(Records excerpted from a collection)
------------------------------------------------------------------------
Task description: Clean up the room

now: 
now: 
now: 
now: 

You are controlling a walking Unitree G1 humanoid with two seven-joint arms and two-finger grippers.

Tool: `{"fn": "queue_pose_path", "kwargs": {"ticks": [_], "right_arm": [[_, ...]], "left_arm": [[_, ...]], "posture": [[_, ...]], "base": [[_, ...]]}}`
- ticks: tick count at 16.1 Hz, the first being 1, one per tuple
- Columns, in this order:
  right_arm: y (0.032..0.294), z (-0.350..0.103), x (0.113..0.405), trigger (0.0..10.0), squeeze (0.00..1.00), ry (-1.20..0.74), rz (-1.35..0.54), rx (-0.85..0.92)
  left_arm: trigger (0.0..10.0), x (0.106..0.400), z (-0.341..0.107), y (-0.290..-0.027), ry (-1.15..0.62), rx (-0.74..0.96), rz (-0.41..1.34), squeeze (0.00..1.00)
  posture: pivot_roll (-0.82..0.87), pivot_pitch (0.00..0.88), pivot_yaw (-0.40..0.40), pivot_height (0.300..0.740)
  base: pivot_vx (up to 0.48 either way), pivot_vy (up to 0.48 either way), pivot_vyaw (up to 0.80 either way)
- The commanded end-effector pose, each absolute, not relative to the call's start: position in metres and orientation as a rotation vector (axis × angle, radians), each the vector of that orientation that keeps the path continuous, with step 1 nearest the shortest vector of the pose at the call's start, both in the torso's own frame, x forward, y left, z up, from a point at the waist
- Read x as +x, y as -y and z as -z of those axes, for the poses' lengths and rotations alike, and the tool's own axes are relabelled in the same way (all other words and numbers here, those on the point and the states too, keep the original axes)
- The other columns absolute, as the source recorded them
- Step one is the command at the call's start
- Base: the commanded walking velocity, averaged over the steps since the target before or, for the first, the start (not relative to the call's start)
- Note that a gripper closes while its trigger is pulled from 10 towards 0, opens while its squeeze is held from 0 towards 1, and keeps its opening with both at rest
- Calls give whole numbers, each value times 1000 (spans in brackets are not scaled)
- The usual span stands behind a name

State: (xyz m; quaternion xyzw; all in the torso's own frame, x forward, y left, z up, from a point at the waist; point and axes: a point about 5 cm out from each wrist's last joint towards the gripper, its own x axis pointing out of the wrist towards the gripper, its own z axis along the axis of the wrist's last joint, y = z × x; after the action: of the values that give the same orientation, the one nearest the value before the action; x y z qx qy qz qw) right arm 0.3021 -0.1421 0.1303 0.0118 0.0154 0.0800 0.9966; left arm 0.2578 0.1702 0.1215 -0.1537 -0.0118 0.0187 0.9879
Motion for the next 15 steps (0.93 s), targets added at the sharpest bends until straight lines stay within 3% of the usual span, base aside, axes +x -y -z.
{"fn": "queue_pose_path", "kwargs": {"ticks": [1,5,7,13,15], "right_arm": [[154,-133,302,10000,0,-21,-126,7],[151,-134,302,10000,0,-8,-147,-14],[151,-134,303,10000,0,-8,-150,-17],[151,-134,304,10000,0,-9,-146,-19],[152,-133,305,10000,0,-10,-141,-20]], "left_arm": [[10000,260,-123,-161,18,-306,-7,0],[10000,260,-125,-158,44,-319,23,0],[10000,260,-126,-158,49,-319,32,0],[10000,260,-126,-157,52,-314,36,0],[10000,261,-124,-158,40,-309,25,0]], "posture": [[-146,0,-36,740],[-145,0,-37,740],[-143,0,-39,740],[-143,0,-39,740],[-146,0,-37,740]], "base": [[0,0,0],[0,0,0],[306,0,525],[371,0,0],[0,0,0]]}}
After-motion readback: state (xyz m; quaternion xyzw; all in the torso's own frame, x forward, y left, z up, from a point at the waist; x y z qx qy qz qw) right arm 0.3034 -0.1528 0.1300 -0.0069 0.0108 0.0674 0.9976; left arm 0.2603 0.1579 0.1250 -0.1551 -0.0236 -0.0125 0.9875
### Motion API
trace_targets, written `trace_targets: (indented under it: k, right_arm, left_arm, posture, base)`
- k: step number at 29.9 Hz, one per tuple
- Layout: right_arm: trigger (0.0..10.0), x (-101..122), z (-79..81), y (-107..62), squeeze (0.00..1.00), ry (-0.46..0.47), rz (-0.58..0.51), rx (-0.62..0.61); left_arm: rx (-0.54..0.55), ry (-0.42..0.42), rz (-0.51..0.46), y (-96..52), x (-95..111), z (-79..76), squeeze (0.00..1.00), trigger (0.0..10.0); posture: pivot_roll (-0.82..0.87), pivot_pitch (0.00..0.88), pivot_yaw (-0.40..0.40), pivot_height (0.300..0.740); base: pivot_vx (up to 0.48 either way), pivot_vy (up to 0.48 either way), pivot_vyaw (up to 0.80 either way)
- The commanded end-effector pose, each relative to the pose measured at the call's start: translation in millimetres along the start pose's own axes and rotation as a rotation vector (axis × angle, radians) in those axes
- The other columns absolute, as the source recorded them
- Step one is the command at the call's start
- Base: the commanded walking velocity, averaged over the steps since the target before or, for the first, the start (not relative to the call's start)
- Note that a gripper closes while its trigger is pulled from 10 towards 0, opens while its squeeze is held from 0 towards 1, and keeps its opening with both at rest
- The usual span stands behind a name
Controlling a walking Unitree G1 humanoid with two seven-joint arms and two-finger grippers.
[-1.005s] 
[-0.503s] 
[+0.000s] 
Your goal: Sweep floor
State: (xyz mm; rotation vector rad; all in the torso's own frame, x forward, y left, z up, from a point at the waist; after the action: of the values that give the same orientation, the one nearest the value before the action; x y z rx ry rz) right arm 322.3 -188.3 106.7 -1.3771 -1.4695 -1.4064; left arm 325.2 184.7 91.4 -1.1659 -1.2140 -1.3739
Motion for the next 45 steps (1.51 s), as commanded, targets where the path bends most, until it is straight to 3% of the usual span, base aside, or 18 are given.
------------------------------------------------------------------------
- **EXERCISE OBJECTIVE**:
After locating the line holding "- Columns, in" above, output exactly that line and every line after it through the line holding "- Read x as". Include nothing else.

- **SOLUTION TO THE PROBLEM**:
- Columns, in this order:
  right_arm: y (0.032..0.294), z (-0.350..0.103), x (0.113..0.405), trigger (0.0..10.0), squeeze (0.00..1.00), ry (-1.20..0.74), rz (-1.35..0.54), rx (-0.85..0.92)
  left_arm: trigger (0.0..10.0), x (0.106..0.400), z (-0.341..0.107), y (-0.290..-0.027), ry (-1.15..0.62), rx (-0.74..0.96), rz (-0.41..1.34), squeeze (0.00..1.00)
  posture: pivot_roll (-0.82..0.87), pivot_pitch (0.00..0.88), pivot_yaw (-0.40..0.40), pivot_height (0.300..0.740)
  base: pivot_vx (up to 0.48 either way), pivot_vy (up to 0.48 either way), pivot_vyaw (up to 0.80 either way)
- The commanded end-effector pose, each absolute, not relative to the call's start: position in metres and orientation as a rotation vector (axis × angle, radians), each the vector of that orientation that keeps the path continuous, with step 1 nearest the shortest vector of the pose at the call's start, both in the torso's own frame, x forward, y left, z up, from a point at the waist
- Read x as +x, y as -y and z as -z of those axes, for the poses' lengths and rotations alike, and the tool's own axes are relabelled in the same way (all other words and numbers here, those on the point and the states too, keep the original axes)

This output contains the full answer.